Every line of the material below needs to be written out exactly, please.

□ □ □ □ □ □ □

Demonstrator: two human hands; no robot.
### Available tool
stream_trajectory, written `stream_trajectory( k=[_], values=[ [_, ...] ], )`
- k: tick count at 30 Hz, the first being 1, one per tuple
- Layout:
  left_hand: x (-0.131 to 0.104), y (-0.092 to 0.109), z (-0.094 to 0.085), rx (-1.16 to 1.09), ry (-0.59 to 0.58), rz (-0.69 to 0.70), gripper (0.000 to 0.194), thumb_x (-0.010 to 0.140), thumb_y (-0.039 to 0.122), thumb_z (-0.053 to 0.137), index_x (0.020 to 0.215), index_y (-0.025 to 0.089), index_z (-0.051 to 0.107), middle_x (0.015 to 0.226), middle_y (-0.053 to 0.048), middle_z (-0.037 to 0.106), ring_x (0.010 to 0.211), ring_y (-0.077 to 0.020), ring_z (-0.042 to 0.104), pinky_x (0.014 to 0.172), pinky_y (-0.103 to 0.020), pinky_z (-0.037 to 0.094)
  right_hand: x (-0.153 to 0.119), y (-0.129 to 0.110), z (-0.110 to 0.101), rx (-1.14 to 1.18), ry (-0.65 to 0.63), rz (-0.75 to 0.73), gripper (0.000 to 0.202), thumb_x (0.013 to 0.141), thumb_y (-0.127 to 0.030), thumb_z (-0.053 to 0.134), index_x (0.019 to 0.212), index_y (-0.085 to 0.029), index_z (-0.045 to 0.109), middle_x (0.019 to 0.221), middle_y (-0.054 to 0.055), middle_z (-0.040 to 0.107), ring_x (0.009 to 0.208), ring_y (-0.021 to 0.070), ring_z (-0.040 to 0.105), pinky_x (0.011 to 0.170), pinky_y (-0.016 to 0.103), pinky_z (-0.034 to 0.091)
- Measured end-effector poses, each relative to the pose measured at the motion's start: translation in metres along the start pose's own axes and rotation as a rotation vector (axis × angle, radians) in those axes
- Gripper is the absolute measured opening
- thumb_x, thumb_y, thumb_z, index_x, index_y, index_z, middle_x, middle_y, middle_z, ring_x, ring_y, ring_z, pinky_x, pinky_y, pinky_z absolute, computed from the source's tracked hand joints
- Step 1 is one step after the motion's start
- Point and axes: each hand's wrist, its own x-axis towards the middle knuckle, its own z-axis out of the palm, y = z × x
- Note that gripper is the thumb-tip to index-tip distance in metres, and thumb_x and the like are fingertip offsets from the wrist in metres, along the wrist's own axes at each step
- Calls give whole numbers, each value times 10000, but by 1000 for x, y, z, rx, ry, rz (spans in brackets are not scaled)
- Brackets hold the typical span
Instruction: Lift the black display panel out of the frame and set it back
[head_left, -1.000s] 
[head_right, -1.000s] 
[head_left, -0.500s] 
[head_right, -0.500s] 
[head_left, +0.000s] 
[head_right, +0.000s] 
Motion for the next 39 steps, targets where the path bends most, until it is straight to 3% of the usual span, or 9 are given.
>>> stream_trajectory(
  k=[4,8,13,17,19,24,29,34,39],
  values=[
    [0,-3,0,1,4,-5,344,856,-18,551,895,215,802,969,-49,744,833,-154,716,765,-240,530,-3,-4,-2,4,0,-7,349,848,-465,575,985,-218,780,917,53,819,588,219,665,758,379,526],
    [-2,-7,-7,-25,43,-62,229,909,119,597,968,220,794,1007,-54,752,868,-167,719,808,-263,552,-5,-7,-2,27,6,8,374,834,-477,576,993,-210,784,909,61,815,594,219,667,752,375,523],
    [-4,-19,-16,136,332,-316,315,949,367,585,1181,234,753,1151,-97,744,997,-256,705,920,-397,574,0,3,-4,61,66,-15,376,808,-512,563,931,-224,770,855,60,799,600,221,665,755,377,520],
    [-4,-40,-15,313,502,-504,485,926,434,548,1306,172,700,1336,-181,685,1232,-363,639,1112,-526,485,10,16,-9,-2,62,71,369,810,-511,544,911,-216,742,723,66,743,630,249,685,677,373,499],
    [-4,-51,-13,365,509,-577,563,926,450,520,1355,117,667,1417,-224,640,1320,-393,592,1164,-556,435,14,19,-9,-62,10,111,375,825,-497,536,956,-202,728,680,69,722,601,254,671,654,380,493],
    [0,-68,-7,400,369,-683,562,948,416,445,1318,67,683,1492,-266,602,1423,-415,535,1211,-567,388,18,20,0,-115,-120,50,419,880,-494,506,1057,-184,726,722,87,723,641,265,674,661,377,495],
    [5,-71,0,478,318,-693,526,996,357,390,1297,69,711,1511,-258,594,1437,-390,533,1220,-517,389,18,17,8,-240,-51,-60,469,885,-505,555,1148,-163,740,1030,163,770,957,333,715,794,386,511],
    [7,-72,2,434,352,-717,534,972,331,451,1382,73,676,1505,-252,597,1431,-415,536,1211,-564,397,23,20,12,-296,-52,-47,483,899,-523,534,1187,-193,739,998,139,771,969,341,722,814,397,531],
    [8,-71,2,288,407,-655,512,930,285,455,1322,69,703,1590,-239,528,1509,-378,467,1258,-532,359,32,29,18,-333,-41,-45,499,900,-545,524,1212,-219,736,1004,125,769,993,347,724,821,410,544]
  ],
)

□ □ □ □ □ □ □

▶ ANSWER FOR THE TASK
Demonstrator: two human hands; no robot.
### Available tool
stream_trajectory, written `stream_trajectory( k=[_], values=[ [_, ...] ], )`
- k: tick count at 30 Hz, the first being 1, one per tuple
- Layout:
  left_hand: x (-0.131 to 0.104), y (-0.092 to 0.109), z (-0.094 to 0.085), rx (-1.16 to 1.09), ry (-0.59 to 0.58), rz (-0.69 to 0.70), gripper (0.000 to 0.194), thumb_x (-0.010 to 0.140), thumb_y (-0.039 to 0.122), thumb_z (-0.053 to 0.137), index_x (0.020 to 0.215), index_y (-0.025 to 0.089), index_z (-0.051 to 0.107), middle_x (0.015 to 0.226), middle_y (-0.053 to 0.048), middle_z (-0.037 to 0.106), ring_x (0.010 to 0.211), ring_y (-0.077 to 0.020), ring_z (-0.042 to 0.104), pinky_x (0.014 to 0.172), pinky_y (-0.103 to 0.020), pinky_z (-0.037 to 0.094)
  right_hand: x (-0.153 to 0.119), y (-0.129 to 0.110), z (-0.110 to 0.101), rx (-1.14 to 1.18), ry (-0.65 to 0.63), rz (-0.75 to 0.73), gripper (0.000 to 0.202), thumb_x (0.013 to 0.141), thumb_y (-0.127 to 0.030), thumb_z (-0.053 to 0.134), index_x (0.019 to 0.212), index_y (-0.085 to 0.029), index_z (-0.045 to 0.109), middle_x (0.019 to 0.221), middle_y (-0.054 to 0.055), middle_z (-0.040 to 0.107), ring_x (0.009 to 0.208), ring_y (-0.021 to 0.070), ring_z (-0.040 to 0.105), pinky_x (0.011 to 0.170), pinky_y (-0.016 to 0.103), pinky_z (-0.034 to 0.091)
- Measured end-effector poses, each relative to the pose measured at the motion's start: translation in metres along the start pose's own axes and rotation as a rotation vector (axis × angle, radians) in those axes
- Gripper is the absolute measured opening
- thumb_x, thumb_y, thumb_z, index_x, index_y, index_z, middle_x, middle_y, middle_z, ring_x, ring_y, ring_z, pinky_x, pinky_y, pinky_z absolute, computed from the source's tracked hand joints
- Step 1 is one step after the motion's start
- Point and axes: each hand's wrist, its own x-axis towards the middle knuckle, its own z-axis out of the palm, y = z × x
- Note that gripper is the thumb-tip to index-tip distance in metres, and thumb_x and the like are fingertip offsets from the wrist in metres, along the wrist's own axes at each step
- Calls give whole numbers, each value times 10000, but by 1000 for x, y, z, rx, ry, rz (spans in brackets are not scaled)
- Brackets hold the typical span
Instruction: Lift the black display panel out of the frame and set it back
[head_left, -1.000s] 
[head_right, -1.000s] 
[head_left, -0.500s] 
[head_right, -0.500s] 
[head_left, +0.000s] 
[head_right, +0.000s] 
Motion for the next 39 steps, targets where the path bends most, until it is straight to 3% of the usual span, or 9 are given.
>>> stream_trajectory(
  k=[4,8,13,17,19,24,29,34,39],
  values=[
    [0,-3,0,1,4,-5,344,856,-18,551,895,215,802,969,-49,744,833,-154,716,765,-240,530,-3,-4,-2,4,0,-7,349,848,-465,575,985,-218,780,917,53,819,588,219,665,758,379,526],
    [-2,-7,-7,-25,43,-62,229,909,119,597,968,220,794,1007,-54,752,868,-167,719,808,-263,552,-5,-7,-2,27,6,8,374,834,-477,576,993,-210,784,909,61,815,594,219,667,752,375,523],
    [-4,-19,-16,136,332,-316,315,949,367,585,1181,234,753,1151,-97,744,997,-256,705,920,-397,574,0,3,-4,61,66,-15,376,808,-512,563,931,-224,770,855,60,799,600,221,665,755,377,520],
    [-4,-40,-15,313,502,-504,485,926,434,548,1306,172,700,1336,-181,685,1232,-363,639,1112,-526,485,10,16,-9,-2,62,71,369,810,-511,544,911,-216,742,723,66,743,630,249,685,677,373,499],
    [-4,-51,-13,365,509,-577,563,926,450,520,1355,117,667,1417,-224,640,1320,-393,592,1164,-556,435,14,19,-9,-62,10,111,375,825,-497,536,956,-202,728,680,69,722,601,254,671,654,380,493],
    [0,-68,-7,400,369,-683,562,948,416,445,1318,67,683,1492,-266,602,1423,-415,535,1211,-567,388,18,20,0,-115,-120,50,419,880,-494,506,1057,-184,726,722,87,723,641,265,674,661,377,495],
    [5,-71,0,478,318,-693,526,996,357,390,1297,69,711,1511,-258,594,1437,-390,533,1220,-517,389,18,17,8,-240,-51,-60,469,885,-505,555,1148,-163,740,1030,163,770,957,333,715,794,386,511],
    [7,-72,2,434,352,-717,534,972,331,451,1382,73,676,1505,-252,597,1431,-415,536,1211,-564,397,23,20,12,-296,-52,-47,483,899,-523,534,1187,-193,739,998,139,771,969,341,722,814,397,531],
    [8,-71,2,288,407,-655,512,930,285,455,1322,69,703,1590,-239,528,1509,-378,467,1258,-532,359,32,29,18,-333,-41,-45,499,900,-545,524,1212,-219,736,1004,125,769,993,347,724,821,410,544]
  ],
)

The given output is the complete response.